## EXERCISE
Keep the pictures out, and restate the listing that follows exactly as written.

━━━━━ SUPPLIED MATERIAL ━━━━━

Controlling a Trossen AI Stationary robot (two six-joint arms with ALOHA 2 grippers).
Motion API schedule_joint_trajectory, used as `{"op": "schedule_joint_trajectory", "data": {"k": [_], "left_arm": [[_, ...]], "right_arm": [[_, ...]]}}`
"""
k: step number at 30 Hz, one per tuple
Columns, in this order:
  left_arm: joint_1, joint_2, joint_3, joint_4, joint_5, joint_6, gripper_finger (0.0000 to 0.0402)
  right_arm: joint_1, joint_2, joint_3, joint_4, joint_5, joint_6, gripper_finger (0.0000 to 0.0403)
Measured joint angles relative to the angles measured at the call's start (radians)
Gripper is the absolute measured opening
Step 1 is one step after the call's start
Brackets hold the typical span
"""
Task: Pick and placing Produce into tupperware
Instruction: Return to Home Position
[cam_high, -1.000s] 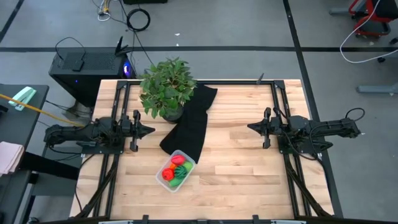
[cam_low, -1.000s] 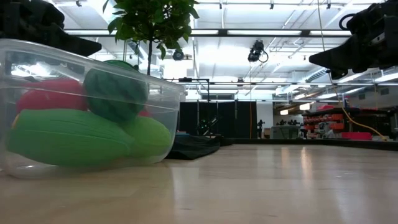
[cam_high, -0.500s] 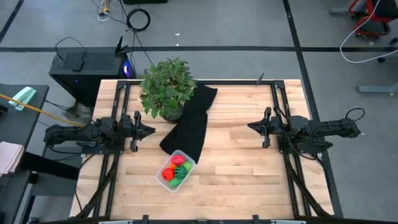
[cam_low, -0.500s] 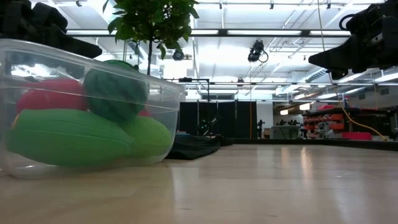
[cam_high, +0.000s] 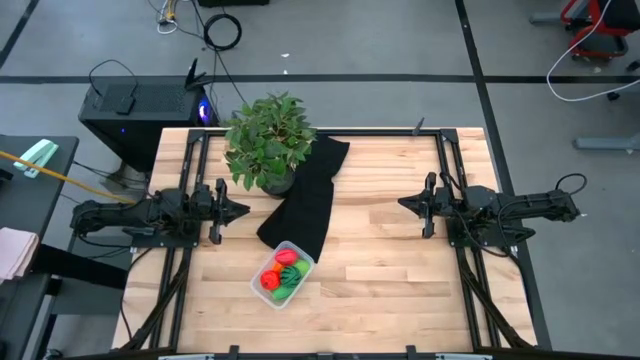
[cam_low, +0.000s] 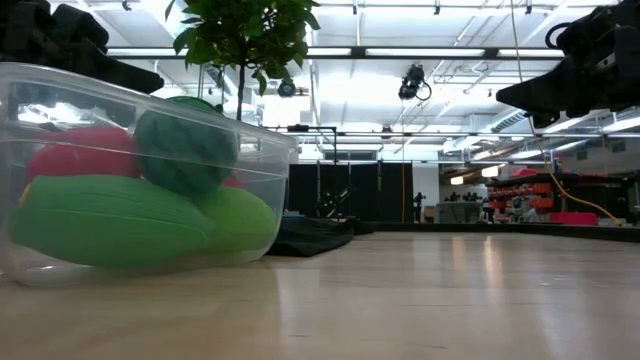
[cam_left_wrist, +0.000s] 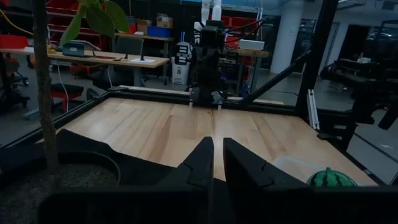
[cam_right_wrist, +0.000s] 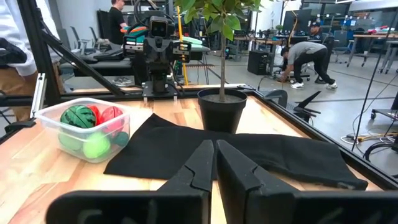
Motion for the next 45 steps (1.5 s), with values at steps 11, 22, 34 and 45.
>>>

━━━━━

## ANSWER TO THIS EXERCISE
Controlling a Trossen AI Stationary robot (two six-joint arms with ALOHA 2 grippers).
Motion API schedule_joint_trajectory, used as `{"op": "schedule_joint_trajectory", "data": {"k": [_], "left_arm": [[_, ...]], "right_arm": [[_, ...]]}}`
"""
k: step number at 30 Hz, one per tuple
Columns, in this order:
  left_arm: joint_1, joint_2, joint_3, joint_4, joint_5, joint_6, gripper_finger (0.0000 to 0.0402)
  right_arm: joint_1, joint_2, joint_3, joint_4, joint_5, joint_6, gripper_finger (0.0000 to 0.0403)
Measured joint angles relative to the angles measured at the call's start (radians)
Gripper is the absolute measured opening
Step 1 is one step after the call's start
Brackets hold the typical span
"""
Task: Pick and placing Produce into tupperware
Instruction: Return to Home Position
[cam_high, -1.000s] 
[cam_low, -1.000s] 
[cam_high, -0.500s] 
[cam_low, -0.500s] 
[cam_high, +0.000s] 
[cam_low, +0.000s] 
[cam_left_wrist, +0.000s] 
[cam_right_wrist, +0.000s] 
Motion for the next 45 steps (1.5 s), with values at steps 11, 22, 34 and 45.
>>>

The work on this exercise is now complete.